My style, my clients and my way of working have changed a lot since I started out as a professional photographer about eight years ago … and so has technology. Therefor I started a major gear bag audit a couple of months ago. You can’t believe how much time, research, testing and thought, I’ve put into this so far and I still have some decisions to make. But I’m almost there. Since so many people have been sending me questions about gear choices, I thought I’d share my thought process with you in a couple of blog posts. Writing all these things down, might even help me make my final decisions. Yesterday I wrote about what has become my main camera: the FujiFilm X-Pro1. I’m currently testing it’s little brother the X-E1 to see if it can be my backup/second camera for most of the work I’m doing. Today I’m still lugging a heavy DSLR with a big L-lens with me as backup, which takes away the advantages of working with a small and light main camera. I’m pretty confident the X-E1 can fill in the gap so that I only have to lug my DSLR with me when really needed.
Here are my first impressions and some pictures I’ve shot during my first studio test shoot with the X-E1. I had a couple of goals for this shoot. First of all, I wanted to see if I could recreate the “organic” look and feel that I can get with on-location portraits. My second goal was to get some miles out of the X-E1 and test out the Fujinon 60mm lens.
Those who have been following my blog for a while, will notice that I used the same background as with my 70 EUR studio experiment. I wanted to keep the lighting simple to be able to focus on my subject and limited myself to use a single Elinchrom RX300 with a medium Chimera softbox and a white Sunbounce Pro reflector. We started out by being sensible and using the Elinchrom like it’s supposed to be used: flash it.
I quickly found the results a bit too harsh and too artificial. So I switched off the flash transmitter and shot with only the modeling light on the flash (on full power). I shot up to ISO 2000 and knowing the Fuji I know I could have gone even higher and still get excellent files. But I wanted to introduce a bit of organic imperfection in the pictures by shooting at a slightly too slow shutter speed (mostly between 1/30 and 1/60). I asked Melanie to keep moving really slowly. I know many people don’t like it but I love how that slight motion blur makes the skin look smoother and somehow it makes the eyes pop too.
Mélanie is not a model, she has in fact very little experience in front of the camera and she was pretty nervous before the shoot. But she has the will to throw herself into it. That’s exactly the kind of people I want to shoot in similar settings so she was a perfect fit. By keeping the setup simple I can dedicate more energy to building the trust and intimacy required for these kind of portraits. Big thx Mel for being so amazingly good in front of the camera.
We stuck most of the time to the same setup, making small adjustments and forcing myself to dig deeper to get more out of it.

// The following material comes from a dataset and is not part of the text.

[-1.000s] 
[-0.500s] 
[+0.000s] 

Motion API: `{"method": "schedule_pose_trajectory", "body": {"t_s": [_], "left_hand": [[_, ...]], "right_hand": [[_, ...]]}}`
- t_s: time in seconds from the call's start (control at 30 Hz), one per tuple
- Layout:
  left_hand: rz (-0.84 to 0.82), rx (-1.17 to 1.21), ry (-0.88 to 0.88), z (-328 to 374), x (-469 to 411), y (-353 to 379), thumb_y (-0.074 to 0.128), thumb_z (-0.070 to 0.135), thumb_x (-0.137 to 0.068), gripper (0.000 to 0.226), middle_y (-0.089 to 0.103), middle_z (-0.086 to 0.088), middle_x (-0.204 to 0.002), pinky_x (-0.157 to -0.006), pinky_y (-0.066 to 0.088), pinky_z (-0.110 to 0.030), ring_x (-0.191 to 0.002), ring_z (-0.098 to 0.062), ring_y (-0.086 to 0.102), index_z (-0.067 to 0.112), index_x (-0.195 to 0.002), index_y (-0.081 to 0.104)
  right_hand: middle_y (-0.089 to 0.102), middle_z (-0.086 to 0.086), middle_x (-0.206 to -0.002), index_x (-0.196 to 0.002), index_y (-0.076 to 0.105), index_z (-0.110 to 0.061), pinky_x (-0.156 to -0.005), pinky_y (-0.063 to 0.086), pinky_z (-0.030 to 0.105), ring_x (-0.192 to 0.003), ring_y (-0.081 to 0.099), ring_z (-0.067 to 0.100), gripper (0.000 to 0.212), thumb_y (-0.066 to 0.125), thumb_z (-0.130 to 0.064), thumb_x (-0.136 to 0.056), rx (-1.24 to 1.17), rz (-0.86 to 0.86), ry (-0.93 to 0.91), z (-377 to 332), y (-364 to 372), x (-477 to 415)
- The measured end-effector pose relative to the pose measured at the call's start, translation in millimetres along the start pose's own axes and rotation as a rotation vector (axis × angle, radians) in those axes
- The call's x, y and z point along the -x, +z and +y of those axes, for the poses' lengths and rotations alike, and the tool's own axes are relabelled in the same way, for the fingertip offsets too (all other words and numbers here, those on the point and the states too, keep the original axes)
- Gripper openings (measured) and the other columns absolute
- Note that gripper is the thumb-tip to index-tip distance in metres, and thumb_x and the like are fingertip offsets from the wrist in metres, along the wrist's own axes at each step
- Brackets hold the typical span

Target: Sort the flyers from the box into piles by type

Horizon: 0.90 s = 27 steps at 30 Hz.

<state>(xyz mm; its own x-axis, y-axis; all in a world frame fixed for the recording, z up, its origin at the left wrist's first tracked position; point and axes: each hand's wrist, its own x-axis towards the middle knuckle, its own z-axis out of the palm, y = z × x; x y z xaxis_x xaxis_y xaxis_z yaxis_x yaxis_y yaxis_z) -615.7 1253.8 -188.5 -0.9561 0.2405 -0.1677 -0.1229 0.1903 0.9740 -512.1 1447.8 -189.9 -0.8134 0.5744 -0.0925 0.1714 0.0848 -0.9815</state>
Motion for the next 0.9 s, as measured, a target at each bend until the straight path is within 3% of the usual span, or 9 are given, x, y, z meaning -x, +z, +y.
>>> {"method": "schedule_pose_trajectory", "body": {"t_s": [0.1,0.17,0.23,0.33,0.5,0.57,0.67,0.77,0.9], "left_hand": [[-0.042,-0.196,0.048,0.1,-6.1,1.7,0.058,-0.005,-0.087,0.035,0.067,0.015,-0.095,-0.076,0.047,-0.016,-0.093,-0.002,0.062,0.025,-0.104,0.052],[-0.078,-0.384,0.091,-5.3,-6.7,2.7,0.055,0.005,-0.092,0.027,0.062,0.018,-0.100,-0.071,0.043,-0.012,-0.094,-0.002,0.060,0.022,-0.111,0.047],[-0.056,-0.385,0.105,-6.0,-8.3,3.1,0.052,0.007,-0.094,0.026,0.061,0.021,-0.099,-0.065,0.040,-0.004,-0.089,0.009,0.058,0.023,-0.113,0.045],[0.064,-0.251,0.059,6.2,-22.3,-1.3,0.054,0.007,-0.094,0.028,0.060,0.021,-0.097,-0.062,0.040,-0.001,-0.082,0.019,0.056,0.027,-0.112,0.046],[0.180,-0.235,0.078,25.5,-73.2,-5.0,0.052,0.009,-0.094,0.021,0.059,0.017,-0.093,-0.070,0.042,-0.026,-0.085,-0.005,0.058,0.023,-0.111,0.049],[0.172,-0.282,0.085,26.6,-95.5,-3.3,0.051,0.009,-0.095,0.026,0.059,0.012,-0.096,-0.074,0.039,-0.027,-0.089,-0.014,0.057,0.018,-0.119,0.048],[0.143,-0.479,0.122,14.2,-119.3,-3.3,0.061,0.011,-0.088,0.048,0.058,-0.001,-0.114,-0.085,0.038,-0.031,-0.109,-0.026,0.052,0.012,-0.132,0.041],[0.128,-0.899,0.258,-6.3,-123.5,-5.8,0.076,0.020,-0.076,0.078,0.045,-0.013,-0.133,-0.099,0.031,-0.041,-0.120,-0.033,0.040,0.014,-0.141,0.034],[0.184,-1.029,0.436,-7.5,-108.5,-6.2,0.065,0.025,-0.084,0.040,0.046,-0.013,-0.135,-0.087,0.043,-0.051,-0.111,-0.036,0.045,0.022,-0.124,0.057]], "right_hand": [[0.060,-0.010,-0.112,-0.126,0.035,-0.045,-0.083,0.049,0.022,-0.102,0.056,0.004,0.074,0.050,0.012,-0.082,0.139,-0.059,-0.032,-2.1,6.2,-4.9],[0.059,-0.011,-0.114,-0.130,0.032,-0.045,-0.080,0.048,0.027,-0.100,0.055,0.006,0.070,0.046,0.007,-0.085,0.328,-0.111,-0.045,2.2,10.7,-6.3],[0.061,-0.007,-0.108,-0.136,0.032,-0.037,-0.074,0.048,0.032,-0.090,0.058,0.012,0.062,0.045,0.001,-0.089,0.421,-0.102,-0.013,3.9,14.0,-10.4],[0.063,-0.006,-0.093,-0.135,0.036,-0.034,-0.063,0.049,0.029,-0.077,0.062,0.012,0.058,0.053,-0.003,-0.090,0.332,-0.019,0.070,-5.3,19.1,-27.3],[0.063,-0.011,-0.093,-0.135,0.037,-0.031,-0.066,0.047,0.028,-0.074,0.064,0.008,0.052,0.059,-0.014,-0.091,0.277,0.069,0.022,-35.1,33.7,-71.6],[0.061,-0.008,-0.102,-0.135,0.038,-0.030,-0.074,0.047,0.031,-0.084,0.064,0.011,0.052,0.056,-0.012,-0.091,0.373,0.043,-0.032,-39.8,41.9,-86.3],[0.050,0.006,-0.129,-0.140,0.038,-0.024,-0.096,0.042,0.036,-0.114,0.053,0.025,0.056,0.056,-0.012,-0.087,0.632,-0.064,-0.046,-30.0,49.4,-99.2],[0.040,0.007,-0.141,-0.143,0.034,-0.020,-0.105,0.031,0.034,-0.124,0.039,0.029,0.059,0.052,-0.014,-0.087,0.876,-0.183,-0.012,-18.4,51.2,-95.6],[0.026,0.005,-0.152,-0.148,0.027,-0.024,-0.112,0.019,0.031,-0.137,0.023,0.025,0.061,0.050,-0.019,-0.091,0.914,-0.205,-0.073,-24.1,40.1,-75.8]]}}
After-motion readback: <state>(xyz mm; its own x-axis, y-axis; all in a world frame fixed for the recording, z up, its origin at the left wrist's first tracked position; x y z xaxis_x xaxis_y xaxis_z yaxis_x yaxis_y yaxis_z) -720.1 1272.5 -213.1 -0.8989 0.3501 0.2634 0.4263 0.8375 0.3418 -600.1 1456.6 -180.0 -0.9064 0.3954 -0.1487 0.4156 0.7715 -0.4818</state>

At the end of the shoot we tried something a bit different by shooting into an old speckled mirror that’s standing in the studio. I used the halogen worklights from the 70 EUR Studio experiment and made them perform double duty. The bounce of the studio ceiling to provide the main light and at the same some raw light is hitting the spots on the mirror giving the illusion of great background bokeh.
I’m pretty pleased with the results of this test shoot. I learned a lot and realize I want to be experimenting a bit more with continuous light sources. The X-E1 performed flawlessly. The autofocus on the 60mm had some small issues, but to my surprise I found it’s pretty easy to manual focus in this kind of situation.